La vraie fracture dans la pratique du ski en Suisse serait donc plus entre la ville et la campagne qu'entre Suisses et étrangers?
Oui, clairement. Et la fracture se fait aussi dans la priorité dans l'espace du sport. Parce que finalement, les sports qu'on pratique sont suggérés par nos parents et la suggestion de nos parents est elle-même une conséquence de leur histoire personnelle... C'est moins évident pour des gens de première génération, ou même de deuxième génération, d'encourager leurs enfants à faire du ski plutôt que du football ou de la gymnastique. Et donc, pour moi, il va falloir attendre encore une ou deux décennies avoir le domaine du ski s'ouvrir un peu.
Le sport en Suisse est très présent, mais n'est pas vu comme une composante culturelle et souffre d'un déficit de reconnaissance sur le plan intellectuel. Comment l'expliquer?
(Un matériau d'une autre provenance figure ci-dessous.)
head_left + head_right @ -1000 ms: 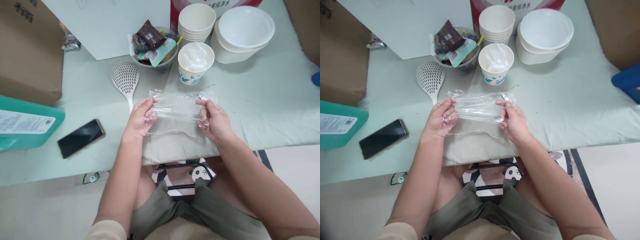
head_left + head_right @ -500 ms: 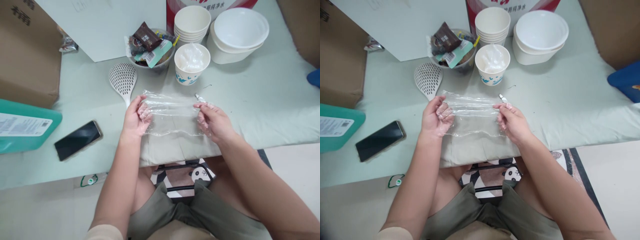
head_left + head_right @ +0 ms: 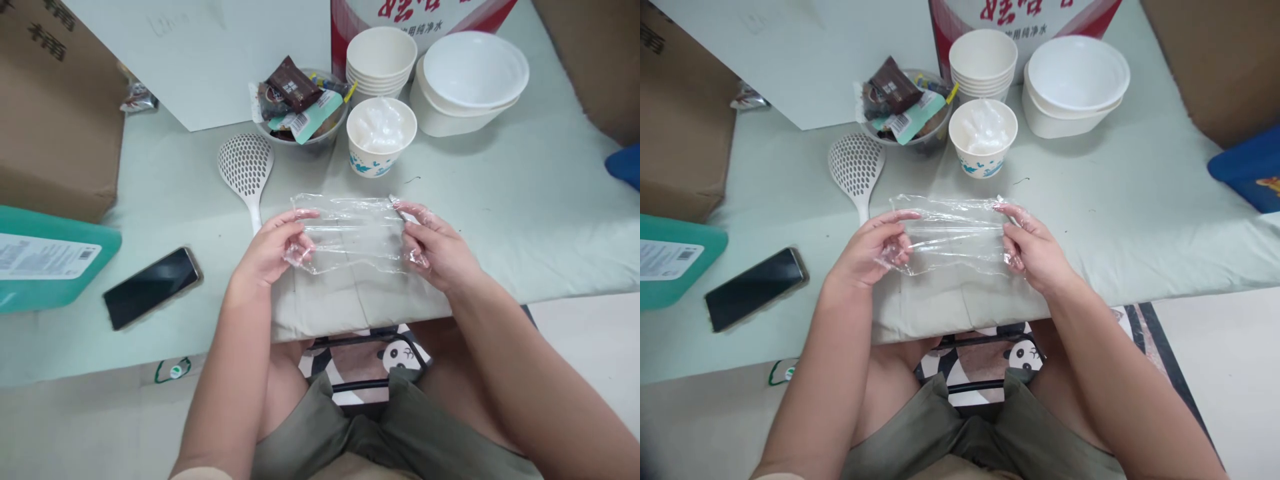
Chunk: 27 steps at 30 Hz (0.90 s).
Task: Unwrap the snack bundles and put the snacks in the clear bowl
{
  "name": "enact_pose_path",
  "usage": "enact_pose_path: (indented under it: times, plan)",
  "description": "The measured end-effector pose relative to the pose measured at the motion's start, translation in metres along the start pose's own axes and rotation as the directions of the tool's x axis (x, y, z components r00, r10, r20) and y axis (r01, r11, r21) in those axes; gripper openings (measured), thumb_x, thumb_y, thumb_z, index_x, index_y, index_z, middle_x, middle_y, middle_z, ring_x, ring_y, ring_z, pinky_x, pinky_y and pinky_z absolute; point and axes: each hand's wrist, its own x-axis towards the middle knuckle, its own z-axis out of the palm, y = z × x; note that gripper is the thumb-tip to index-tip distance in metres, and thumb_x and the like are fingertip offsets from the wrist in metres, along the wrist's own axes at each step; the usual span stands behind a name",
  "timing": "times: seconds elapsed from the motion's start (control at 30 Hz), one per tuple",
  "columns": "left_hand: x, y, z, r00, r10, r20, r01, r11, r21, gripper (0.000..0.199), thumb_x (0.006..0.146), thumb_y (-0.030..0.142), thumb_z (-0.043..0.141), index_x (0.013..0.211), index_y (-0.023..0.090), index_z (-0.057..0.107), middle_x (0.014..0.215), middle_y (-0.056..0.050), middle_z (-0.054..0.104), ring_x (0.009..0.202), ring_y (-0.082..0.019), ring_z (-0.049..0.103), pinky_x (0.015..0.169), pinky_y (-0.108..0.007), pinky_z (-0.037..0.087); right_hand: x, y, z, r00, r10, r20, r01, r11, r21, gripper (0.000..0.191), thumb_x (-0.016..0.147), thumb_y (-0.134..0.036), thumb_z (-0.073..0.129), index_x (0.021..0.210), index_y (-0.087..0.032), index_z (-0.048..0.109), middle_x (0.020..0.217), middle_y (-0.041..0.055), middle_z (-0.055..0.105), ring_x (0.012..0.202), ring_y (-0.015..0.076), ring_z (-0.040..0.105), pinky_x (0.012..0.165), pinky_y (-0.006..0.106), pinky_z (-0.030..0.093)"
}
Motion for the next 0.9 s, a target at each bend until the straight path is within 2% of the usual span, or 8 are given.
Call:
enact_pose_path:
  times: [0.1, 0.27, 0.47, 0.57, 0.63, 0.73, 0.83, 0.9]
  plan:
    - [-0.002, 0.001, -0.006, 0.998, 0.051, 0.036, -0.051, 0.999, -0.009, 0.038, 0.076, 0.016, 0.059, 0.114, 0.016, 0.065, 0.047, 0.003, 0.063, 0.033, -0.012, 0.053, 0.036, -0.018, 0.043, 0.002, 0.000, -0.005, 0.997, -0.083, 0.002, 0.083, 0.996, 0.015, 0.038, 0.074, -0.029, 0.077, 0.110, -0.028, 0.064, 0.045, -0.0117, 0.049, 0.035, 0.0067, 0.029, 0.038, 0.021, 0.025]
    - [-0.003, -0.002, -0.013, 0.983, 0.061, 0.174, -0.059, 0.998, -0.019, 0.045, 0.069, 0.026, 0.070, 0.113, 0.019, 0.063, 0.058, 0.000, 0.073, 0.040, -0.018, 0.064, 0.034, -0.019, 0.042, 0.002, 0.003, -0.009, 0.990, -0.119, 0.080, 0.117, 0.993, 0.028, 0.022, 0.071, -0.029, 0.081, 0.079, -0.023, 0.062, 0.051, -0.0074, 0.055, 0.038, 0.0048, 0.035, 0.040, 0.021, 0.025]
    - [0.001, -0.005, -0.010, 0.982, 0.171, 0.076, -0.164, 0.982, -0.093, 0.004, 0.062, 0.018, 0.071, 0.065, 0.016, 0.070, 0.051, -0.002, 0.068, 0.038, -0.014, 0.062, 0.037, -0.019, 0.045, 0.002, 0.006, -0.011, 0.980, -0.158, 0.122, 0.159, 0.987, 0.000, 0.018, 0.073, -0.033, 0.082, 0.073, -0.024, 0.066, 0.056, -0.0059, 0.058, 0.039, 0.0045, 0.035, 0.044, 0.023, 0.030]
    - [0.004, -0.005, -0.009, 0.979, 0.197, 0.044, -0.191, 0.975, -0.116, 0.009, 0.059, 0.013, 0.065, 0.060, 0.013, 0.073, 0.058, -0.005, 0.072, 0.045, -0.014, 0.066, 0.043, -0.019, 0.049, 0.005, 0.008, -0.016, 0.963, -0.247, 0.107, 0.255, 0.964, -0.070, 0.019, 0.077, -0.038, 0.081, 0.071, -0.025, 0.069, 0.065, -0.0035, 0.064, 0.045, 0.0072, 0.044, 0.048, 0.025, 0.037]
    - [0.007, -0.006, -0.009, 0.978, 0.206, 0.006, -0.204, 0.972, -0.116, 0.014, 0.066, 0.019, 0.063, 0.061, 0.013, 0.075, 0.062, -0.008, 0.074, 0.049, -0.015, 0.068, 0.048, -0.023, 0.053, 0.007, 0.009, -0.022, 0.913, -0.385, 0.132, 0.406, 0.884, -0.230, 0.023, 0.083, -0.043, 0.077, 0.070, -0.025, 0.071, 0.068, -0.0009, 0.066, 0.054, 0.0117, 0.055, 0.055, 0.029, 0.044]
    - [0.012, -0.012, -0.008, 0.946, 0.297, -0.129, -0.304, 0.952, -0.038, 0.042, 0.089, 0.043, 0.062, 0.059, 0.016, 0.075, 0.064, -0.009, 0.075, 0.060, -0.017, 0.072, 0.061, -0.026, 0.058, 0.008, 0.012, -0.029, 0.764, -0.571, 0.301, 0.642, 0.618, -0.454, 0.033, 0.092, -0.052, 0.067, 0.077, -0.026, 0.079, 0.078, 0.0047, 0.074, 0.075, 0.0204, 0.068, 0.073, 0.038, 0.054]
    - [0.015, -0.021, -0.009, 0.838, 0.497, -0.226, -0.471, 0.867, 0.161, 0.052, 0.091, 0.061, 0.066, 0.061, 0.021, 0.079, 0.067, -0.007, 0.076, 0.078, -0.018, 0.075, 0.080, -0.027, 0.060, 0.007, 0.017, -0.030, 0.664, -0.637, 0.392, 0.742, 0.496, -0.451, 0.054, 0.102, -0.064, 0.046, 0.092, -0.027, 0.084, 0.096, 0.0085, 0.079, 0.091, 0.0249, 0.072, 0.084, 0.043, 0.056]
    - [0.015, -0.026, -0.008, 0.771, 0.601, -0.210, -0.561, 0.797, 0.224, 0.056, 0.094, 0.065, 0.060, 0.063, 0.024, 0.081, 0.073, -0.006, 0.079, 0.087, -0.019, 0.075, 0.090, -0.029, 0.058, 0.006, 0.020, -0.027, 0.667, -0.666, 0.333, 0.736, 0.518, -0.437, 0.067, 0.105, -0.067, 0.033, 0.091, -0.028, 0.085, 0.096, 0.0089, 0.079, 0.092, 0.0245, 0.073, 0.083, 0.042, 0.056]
Un musée du ski s'est ouvert récemment au Boéchet, mais c'est aussi la conséquence de la liquidation d'un Musée du sport qui a existé pendant 70 ans à Bâle et qui a disparu en 2019 par défaut de soutien politique. Oui, le sport est vu comme quelque chose de fédérateur, mais on a de la peine à lui accorder une place suffisante pour en faire un documentaire ou un livre.
Pourquoi?
J'aurais tendance à en partager la responsabilité entre le journalisme et l'université. On a eu tendance à trop s'intéresser à la performance au jour le jour. Et je pense que plus largement, on a un petit déficit de temps et d'argent à allouer à l'écriture de livres, pour prendre le temps d'aller voir ces archives qui sont extrêmement riches. La Suisse est sans doute le pays du monde où on a le plus d'archives pour se raconter ces histoires et c'est un petit peu le défi qu'on a essayé de relever avec ce livre.